Nice haul. Nice put up as well.My line was limited to a week or so this year due to tryin to fill another deer tag! As my addiction to bowhunting grows my time for other "hobbies" is more limited. I was able to get a few dogproofs for **** out, a few conis in a rat run as well as several coyote dirtholes. Just playin for a few days resulted in three ****, 2 rats and 1 perfect yote track on top of the frozen crust over pan! Didn't put anything up(first year in forever!) as my local buyer is just 4 miles down the road and I just didn't have the time seein that I was trying to fill that damn deer tag! From a numbers standpoint my catch was small but I had a blast. Im gettin jacked for the NTA convention in Lima. I look for a good crowd as the fur prices sound pretty good. Any other OGF trappers planning on going?


----------



## Nimi_fisher5 (Jun 12, 2011)

This was my first year trapping. Ended up with 2 beaver, 6 ****, a mink, 13 rats, a fox and an accidental squirrel haha. Might try for a few beavers for a nuisance project on my buddies pond this week. But that'll be it

























These 2 **** where just added to the last pic. And a muskrat or two





















Posted using Outdoor Hub Campfire


----------



## hedhunter72 (Sep 16, 2012)

i cant post an end of season pic this year some dirt bag broke into my fur shed last saturday and took all my fur,and these fine portage county sherrifs dont want to do anything about it even though the guy sold my fur sunday morning to a local fur buyer and got paid by check ,


----------



## TRAPPERBECK (Mar 23, 2010)

Hey hedhunter72 I think I would be findin a BIG stretcher to fit someone hide on it ! If that FUR buyer ain't gonna help you I would be skinnin him !


Posted using Outdoor Hub Campfire


----------



## hang_loose (Apr 2, 2008)

hedhunter72 said:


> i cant post an end of season pic this year some dirt bag broke into my fur shed last saturday and took all my fur,and these fine portage county sherrifs dont want to do anything about it even though the guy sold my fur sunday morning to a local fur buyer and got paid by check ,


Who was the fur buyer and especially WHO did he make the check out to???


----------



## Mr. A (Apr 23, 2012)

Hey fellas, impressive pics. Not a trapper myself, but I was interested none the less. I do have a question though....

My buddy owns a property and it's got some ponds on it. The ponds aol have Beaver in them. I asked my buddy if he'd ever trapped them and he had. He says that the beaver are so thick with fleas you wouldn't believe it. Is this normal?
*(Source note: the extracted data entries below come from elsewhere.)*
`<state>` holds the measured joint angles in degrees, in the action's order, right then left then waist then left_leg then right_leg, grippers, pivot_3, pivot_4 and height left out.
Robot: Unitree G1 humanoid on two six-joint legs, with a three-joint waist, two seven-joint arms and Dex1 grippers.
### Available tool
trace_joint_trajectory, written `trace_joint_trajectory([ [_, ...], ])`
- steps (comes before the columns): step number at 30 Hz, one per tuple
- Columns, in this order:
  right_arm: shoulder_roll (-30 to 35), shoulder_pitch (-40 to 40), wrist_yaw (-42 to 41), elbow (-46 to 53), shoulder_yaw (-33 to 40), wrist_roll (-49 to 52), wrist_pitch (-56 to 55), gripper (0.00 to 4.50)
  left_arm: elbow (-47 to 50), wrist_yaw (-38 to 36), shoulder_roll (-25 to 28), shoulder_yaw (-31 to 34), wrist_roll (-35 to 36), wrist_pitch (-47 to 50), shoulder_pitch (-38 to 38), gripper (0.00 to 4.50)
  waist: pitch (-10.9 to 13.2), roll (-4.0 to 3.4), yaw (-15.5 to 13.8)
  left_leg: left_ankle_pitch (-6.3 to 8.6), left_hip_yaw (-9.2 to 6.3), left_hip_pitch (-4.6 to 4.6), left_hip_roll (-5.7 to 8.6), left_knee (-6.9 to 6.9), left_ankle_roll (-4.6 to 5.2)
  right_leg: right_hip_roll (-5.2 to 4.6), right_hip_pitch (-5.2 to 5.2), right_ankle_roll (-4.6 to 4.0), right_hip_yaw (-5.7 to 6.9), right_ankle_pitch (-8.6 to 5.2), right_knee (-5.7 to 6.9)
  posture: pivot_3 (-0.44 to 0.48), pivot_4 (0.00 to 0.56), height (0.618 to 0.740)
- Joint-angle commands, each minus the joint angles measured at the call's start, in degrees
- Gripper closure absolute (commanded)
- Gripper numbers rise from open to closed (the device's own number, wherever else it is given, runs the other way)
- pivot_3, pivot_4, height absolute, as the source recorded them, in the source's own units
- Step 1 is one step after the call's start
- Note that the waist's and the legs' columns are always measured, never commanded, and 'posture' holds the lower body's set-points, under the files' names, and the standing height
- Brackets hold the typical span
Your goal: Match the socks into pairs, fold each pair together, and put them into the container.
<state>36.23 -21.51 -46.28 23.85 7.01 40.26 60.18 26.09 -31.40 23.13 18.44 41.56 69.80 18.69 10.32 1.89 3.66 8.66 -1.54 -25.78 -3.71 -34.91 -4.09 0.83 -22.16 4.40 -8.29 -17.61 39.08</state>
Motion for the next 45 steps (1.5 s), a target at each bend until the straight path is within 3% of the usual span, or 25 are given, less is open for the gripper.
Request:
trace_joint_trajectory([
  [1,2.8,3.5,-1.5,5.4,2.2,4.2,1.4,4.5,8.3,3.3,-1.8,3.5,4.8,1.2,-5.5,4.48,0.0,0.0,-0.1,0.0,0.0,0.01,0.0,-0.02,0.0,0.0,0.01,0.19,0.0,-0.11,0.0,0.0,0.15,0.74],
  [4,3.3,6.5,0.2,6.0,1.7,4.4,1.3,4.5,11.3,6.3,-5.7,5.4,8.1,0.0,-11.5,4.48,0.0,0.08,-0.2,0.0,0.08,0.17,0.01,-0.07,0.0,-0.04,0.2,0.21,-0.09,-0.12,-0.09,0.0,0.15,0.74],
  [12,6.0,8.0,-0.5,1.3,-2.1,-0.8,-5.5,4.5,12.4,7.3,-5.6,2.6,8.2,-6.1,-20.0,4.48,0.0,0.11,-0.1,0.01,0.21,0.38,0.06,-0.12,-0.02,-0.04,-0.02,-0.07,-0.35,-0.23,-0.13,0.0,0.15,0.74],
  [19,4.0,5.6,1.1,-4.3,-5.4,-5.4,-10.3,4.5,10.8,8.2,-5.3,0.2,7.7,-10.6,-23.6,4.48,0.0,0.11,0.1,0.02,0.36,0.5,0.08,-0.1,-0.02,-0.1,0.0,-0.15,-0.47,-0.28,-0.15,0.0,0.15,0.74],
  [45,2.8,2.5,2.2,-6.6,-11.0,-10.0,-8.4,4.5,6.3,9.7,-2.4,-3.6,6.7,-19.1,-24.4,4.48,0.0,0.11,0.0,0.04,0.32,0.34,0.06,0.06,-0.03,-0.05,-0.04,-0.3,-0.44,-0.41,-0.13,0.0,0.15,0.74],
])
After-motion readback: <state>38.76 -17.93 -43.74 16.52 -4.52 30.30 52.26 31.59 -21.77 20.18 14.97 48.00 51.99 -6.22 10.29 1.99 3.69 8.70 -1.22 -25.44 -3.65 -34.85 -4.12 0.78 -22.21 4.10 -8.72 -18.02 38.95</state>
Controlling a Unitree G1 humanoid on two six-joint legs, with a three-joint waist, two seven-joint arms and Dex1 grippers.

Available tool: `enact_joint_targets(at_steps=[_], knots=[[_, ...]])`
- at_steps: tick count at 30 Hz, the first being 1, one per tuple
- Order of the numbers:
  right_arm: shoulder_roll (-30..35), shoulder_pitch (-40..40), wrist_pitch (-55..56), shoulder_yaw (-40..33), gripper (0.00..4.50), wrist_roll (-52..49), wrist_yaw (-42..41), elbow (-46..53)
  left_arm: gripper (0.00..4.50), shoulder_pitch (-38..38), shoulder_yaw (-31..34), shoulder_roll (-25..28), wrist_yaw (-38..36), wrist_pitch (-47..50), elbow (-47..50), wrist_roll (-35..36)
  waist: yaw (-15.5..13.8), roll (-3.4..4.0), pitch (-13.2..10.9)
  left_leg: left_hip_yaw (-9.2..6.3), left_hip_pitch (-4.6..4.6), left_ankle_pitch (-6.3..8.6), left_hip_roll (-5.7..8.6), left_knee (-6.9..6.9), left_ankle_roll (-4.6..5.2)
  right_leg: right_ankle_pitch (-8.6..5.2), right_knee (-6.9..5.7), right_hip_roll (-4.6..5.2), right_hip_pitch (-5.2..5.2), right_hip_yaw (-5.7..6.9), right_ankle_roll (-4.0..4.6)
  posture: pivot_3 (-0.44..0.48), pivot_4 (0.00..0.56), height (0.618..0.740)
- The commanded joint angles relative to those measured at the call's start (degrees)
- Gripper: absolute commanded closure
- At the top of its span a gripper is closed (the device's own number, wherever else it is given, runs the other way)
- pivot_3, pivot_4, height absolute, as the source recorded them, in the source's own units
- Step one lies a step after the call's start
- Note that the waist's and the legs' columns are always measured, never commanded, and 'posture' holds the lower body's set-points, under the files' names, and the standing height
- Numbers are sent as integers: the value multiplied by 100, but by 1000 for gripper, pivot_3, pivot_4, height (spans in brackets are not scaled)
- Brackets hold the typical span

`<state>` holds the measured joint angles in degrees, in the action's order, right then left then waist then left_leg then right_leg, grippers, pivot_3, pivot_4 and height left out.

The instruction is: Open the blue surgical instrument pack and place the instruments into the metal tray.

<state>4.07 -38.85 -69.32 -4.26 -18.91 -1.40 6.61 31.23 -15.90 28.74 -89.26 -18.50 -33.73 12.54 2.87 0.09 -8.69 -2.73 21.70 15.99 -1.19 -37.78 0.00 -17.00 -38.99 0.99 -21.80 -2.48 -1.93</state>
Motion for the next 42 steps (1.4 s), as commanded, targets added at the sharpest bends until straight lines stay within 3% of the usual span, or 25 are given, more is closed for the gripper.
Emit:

Just curious as it sounds plausable but I just wanted to know if he's joshing me or not.

Thanks,

Mr. A

My name is Mr. A. I haven't had a bite in 3.5 months or a fishing thought in 3.5 seconds. I'm having withdrawls and it ain't pretty.


----------



## hedhunter72 (Sep 16, 2012)

sherrif caught the guy last night and got a confession,im working with the mahoning county game warden and the fur buyer on getting my fur back should know something monday,i cant fault the fur buyer he was just conducting business,im just glad he paid by check otherwise we wouldnt have a name,the fur buyer did stop payment on the check the day i identified my fur at his shop so at most i might have to pay his fee for that and tack that on restitution since i have to go after the guy for 6 beaver and 23 **** stretchers that were thrown in a dumpster


----------



## hedhunter72 (Sep 16, 2012)

Mr. A said:


> Hey fellas, impressive pics. Not a trapper myself, but I was interested none the less. I do have a question though....
> 
> My buddy owns a property and it's got some ponds on it. The ponds aol have Beaver in them. I asked my buddy if he'd ever trapped them and he had. He says that the beaver are so thick with fleas you wouldn't believe it. Is this normal? Just curious as it sounds plausable but I just wanted to know if he's joshing me or not.
> 
> ...


 red beaver fleas they are so thick on them i dont see how they can stand it, nothing a trash bag and a squirt of raid wont hurt though before you skin them


----------



## Mr. A (Apr 23, 2012)

hedhunter72 said:


> red beaver fleas they are so thick on them i dont see how they can stand it, nothing a trash bag and a squirt of raid wont hurt though before you skin them


Thanks! My buddy said the first time he trapped a beaver he thought it was under water for most of a day before he got it out. Threw it over his shoulder and started walking home. By the time he got close to home he dropped the beaver, stripped naked in his garage and threw his clothes away. Then took a long hot shower and made sure he didn't have anything else on him. Ha ha. Said after that he'd throw'em in a burlap bag and drag them home!

Mr. A

My name is Mr. A. I haven't had a bite in 3.5 months or a fishing thought in 3.5 seconds. I'm having withdrawls and it ain't pretty.


----------